What to work on ->
A verbatim transcript of the lines below, starting at the first and ending with the one that holds "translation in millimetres", is what should be produced.

Available data ->
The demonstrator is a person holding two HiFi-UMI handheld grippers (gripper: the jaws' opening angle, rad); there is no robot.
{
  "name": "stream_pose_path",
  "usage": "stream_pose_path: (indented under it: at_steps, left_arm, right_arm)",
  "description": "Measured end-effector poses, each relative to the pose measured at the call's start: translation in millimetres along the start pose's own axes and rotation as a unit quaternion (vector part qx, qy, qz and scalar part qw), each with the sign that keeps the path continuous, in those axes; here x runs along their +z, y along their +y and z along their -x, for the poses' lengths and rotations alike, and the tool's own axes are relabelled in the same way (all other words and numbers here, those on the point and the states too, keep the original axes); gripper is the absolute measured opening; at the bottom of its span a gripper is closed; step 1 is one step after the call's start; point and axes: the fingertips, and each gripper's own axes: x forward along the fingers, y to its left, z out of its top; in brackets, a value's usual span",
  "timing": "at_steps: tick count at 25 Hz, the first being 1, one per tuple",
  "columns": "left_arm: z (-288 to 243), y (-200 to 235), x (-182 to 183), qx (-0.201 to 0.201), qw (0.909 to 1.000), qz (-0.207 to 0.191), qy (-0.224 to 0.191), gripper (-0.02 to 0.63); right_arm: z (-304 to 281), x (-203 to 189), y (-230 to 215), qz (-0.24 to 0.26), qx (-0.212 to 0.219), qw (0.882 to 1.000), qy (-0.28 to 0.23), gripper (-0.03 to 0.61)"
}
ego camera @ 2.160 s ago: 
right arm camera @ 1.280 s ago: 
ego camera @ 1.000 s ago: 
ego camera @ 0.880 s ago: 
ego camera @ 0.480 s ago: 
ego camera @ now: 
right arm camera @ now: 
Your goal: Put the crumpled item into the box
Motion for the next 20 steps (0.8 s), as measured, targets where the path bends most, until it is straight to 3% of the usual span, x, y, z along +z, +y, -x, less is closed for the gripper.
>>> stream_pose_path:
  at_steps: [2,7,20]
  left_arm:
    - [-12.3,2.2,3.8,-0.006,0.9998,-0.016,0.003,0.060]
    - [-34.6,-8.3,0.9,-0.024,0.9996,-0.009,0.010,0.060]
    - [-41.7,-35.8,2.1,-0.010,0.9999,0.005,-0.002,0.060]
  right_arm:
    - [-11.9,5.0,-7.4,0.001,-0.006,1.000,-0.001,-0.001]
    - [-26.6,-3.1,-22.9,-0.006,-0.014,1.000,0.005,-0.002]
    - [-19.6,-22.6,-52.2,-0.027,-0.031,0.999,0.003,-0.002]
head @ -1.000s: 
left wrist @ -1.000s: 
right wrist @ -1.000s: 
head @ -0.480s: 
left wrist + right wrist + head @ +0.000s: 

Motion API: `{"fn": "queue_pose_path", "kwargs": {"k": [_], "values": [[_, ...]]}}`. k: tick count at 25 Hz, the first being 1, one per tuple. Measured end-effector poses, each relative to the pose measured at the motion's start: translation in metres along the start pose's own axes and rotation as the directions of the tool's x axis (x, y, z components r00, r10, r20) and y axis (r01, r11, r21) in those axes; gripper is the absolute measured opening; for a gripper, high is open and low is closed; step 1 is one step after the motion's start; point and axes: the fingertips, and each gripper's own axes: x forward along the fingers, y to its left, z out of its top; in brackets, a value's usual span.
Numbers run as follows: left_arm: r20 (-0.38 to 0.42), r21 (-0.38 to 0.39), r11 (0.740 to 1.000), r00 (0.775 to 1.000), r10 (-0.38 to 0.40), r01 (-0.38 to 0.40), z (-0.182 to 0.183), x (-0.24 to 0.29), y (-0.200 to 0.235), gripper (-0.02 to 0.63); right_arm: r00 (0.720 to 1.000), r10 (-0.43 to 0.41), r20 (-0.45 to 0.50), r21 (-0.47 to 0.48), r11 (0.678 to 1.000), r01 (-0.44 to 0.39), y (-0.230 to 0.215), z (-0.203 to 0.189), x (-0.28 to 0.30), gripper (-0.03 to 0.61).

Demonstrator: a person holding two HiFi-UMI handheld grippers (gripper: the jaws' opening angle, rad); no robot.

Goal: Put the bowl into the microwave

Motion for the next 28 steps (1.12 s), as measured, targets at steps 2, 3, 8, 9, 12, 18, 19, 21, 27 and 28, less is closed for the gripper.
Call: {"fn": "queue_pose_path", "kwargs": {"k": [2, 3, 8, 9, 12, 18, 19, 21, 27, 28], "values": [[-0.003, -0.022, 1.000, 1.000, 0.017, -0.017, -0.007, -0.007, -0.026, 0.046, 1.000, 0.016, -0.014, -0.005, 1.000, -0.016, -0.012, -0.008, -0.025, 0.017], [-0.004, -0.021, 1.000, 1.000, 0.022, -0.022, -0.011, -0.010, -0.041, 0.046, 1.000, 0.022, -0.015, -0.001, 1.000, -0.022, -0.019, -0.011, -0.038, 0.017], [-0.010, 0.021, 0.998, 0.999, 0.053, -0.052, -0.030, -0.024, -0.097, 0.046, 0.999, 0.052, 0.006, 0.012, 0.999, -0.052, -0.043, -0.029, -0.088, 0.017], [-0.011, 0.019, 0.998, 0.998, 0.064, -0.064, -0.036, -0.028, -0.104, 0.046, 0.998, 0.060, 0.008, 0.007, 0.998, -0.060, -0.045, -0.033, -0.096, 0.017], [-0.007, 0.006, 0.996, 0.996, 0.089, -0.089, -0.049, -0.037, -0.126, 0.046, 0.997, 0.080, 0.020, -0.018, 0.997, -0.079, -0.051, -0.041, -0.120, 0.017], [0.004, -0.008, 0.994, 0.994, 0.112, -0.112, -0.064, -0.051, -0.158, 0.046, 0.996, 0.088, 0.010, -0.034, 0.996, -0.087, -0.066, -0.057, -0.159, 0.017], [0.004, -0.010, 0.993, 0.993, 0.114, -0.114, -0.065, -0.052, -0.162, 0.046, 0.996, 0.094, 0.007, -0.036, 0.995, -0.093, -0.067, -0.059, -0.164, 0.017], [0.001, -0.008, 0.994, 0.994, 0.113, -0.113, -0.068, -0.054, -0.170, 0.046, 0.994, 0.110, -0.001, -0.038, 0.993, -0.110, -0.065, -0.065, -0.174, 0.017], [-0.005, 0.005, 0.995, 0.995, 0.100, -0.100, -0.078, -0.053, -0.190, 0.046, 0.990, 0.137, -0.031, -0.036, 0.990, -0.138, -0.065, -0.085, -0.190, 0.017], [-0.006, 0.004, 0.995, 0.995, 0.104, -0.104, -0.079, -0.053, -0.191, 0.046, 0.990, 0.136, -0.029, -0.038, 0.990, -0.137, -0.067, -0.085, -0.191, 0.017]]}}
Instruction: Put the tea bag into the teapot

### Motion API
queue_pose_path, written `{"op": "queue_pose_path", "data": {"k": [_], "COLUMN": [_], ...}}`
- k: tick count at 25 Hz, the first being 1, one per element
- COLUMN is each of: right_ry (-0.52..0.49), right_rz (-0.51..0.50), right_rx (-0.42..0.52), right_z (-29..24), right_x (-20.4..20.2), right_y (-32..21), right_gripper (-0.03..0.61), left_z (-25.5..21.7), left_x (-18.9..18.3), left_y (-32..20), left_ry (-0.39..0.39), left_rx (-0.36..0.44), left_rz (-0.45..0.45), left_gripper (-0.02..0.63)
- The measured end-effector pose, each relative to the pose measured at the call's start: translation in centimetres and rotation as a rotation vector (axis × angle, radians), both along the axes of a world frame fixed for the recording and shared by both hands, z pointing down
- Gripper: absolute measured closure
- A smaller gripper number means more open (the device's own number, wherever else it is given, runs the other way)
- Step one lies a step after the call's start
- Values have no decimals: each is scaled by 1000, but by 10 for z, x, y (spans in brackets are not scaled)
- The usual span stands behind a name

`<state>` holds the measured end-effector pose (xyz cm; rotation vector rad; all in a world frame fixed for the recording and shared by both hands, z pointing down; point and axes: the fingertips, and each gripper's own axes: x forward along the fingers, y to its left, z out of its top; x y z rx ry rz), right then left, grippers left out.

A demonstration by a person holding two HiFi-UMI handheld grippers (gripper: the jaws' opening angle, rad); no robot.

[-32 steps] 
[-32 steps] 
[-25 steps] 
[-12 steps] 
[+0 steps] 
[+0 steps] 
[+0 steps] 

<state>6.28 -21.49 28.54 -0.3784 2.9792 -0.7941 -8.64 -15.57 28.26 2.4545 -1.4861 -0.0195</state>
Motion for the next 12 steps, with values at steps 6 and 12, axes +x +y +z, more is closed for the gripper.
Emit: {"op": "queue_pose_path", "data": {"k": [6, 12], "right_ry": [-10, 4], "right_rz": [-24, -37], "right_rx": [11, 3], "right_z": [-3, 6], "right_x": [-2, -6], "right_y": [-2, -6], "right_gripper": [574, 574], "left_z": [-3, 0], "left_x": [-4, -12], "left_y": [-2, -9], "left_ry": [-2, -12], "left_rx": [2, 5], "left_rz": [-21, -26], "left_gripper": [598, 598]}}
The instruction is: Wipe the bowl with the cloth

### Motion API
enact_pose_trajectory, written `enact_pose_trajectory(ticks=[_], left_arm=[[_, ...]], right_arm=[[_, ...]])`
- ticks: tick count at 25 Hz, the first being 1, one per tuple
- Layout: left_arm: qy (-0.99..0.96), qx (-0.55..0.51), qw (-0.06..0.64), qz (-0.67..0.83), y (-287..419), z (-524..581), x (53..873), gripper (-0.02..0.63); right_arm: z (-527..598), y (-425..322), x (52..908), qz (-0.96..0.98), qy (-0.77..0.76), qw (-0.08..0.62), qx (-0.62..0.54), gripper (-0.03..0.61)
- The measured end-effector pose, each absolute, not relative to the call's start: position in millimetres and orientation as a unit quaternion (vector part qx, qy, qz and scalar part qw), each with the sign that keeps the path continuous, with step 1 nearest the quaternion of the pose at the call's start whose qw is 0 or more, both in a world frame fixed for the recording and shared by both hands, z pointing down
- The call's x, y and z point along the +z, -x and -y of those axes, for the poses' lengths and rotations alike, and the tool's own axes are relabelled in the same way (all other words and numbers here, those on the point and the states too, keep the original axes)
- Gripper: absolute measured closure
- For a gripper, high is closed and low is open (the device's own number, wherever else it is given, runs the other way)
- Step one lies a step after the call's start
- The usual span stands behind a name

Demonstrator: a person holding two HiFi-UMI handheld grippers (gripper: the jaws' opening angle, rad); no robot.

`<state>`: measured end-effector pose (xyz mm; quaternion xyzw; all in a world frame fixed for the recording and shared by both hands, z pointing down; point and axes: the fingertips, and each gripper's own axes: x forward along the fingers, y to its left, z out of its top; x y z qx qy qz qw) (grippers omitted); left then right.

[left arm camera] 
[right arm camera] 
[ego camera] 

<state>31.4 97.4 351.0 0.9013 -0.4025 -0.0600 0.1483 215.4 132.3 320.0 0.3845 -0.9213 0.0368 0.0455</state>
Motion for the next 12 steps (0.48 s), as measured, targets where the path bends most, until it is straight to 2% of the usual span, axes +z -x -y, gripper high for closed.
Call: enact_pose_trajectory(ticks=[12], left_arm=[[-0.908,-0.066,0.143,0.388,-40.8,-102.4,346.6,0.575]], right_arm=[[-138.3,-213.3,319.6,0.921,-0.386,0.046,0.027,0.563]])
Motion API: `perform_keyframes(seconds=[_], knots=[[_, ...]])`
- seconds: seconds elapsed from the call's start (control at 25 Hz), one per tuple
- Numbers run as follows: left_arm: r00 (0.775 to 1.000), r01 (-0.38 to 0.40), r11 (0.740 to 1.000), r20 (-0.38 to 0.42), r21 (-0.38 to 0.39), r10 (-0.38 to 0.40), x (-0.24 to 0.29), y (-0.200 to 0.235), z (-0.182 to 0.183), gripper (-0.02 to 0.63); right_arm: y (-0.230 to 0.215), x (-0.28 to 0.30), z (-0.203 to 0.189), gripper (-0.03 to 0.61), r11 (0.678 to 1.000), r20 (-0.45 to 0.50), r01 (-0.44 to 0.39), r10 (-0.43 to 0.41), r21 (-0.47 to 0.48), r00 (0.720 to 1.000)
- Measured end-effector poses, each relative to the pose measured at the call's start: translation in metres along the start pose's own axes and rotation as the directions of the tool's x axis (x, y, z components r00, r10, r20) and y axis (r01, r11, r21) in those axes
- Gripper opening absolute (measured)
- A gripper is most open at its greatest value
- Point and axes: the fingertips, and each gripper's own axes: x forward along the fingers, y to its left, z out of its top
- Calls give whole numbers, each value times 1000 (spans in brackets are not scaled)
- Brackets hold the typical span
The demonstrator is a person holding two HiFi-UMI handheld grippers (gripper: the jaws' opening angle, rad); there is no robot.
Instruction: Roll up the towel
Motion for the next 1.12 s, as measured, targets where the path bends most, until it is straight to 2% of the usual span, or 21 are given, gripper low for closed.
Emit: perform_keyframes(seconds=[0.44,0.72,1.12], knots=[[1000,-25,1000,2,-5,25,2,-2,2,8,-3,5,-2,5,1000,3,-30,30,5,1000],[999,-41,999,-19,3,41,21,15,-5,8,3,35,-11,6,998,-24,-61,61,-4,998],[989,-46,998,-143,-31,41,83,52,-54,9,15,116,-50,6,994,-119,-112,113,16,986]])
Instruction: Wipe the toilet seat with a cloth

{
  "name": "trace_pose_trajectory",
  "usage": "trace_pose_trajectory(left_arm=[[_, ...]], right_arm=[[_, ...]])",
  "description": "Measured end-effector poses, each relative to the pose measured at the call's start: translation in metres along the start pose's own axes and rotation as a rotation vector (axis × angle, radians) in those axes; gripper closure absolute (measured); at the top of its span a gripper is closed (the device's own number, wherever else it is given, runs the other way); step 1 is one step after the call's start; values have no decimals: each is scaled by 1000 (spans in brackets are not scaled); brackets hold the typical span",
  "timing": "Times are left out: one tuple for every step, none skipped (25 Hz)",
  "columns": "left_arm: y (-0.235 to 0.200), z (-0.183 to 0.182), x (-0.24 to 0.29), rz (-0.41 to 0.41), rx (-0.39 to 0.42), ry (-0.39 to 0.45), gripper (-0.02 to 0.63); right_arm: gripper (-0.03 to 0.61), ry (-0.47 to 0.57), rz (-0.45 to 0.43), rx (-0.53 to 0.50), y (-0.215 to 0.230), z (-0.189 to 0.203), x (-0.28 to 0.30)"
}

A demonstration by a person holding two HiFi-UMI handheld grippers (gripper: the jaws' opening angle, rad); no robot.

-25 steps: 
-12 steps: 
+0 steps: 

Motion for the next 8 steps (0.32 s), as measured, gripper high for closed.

Output ->
The demonstrator is a person holding two HiFi-UMI handheld grippers (gripper: the jaws' opening angle, rad); there is no robot.
{
  "name": "stream_pose_path",
  "usage": "stream_pose_path: (indented under it: at_steps, left_arm, right_arm)",
  "description": "Measured end-effector poses, each relative to the pose measured at the call's start: translation in millimetres along the start pose's own axes and rotation as a unit quaternion (vector part qx, qy, qz and scalar part qw), each with the sign that keeps the path continuous, in those axes; here x runs along their +z, y along their +y and z along their -x, for the poses' lengths and rotations alike, and the tool's own axes are relabelled in the same way (all other words and numbers here, those on the point and the states too, keep the original axes); gripper is the absolute measured opening; at the bottom of its span a gripper is closed; step 1 is one step after the call's start; point and axes: the fingertips, and each gripper's own axes: x forward along the fingers, y to its left, z out of its top; in brackets, a value's usual span",

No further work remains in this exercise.